- **To do**: Return every record in full. Match each one exactly.

----- Exercise material -----

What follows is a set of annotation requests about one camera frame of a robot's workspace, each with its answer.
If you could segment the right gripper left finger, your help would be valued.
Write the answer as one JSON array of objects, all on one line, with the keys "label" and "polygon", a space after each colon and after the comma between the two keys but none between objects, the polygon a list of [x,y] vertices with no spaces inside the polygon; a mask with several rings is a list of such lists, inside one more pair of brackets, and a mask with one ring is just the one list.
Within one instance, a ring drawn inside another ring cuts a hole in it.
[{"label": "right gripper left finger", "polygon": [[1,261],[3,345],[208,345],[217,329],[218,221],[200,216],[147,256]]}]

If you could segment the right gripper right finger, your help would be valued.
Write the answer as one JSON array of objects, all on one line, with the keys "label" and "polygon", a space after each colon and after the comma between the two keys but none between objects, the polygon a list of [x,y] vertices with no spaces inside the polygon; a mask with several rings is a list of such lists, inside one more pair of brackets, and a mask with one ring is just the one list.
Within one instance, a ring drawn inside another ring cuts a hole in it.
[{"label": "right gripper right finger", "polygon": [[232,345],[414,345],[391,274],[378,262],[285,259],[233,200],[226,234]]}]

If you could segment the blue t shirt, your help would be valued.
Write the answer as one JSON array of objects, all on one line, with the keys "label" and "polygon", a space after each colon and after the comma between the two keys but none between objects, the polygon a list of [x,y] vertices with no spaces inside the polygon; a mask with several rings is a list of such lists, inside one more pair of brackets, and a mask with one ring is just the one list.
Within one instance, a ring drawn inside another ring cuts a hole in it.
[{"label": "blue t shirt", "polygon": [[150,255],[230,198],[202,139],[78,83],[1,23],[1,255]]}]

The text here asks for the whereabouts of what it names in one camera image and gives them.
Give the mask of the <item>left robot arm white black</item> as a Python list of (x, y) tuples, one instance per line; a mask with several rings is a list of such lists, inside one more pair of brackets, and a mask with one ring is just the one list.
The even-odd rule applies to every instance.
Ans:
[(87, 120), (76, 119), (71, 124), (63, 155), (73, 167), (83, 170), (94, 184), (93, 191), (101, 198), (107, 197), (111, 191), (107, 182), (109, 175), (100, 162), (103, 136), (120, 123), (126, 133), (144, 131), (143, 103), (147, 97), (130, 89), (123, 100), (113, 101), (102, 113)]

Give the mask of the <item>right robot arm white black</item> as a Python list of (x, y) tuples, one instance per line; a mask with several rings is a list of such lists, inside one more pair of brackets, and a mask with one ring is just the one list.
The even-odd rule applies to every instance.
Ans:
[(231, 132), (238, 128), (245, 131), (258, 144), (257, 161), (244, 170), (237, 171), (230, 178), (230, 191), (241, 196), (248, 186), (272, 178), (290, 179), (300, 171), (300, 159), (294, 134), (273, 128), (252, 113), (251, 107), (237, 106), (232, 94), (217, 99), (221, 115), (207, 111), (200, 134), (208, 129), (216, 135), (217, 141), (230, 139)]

-----

- **Exercise solution**:
What follows is a set of annotation requests about one camera frame of a robot's workspace, each with its answer.
If you could segment the right gripper left finger, your help would be valued.
Write the answer as one JSON array of objects, all on one line, with the keys "label" and "polygon", a space after each colon and after the comma between the two keys but none between objects, the polygon a list of [x,y] vertices with no spaces inside the polygon; a mask with several rings is a list of such lists, inside one more pair of brackets, and a mask with one ring is just the one list.
Within one instance, a ring drawn inside another ring cuts a hole in it.
[{"label": "right gripper left finger", "polygon": [[1,261],[3,345],[208,345],[217,329],[218,221],[200,216],[147,256]]}]

If you could segment the right gripper right finger, your help would be valued.
Write the answer as one JSON array of objects, all on one line, with the keys "label" and "polygon", a space after each colon and after the comma between the two keys but none between objects, the polygon a list of [x,y] vertices with no spaces inside the polygon; a mask with several rings is a list of such lists, inside one more pair of brackets, and a mask with one ring is just the one list.
Within one instance, a ring drawn inside another ring cuts a hole in it.
[{"label": "right gripper right finger", "polygon": [[232,345],[414,345],[391,274],[378,262],[285,259],[233,200],[226,234]]}]

If you could segment the blue t shirt, your help would be valued.
Write the answer as one JSON array of objects, all on one line, with the keys "label" and "polygon", a space after each colon and after the comma between the two keys but none between objects, the polygon a list of [x,y] vertices with no spaces inside the polygon; a mask with several rings is a list of such lists, inside one more pair of brackets, and a mask with one ring is just the one list.
Within one instance, a ring drawn inside another ring cuts a hole in it.
[{"label": "blue t shirt", "polygon": [[150,255],[230,198],[202,139],[78,83],[1,23],[1,255]]}]

The text here asks for the whereabouts of what it names in one camera image and gives them.
Give the mask of the <item>left robot arm white black</item> as a Python list of (x, y) tuples, one instance per line; a mask with several rings is a list of such lists, inside one more pair of brackets, and a mask with one ring is just the one list.
The even-odd rule applies to every instance.
Ans:
[(87, 120), (76, 119), (71, 124), (63, 155), (73, 167), (83, 170), (94, 184), (93, 191), (101, 198), (107, 197), (111, 191), (107, 182), (109, 175), (100, 162), (103, 136), (120, 123), (126, 133), (144, 131), (143, 103), (147, 97), (130, 89), (123, 100), (113, 101), (102, 113)]

Give the mask of the <item>right robot arm white black</item> as a Python list of (x, y) tuples, one instance per line; a mask with several rings is a list of such lists, inside one more pair of brackets, and a mask with one ring is just the one list.
The even-odd rule applies to every instance.
Ans:
[(231, 132), (238, 128), (245, 131), (258, 144), (257, 161), (244, 170), (237, 171), (230, 178), (230, 191), (241, 196), (248, 186), (272, 178), (290, 179), (300, 171), (300, 159), (294, 134), (273, 128), (252, 113), (251, 107), (237, 106), (232, 94), (217, 99), (221, 115), (207, 111), (200, 134), (208, 129), (216, 135), (217, 141), (230, 139)]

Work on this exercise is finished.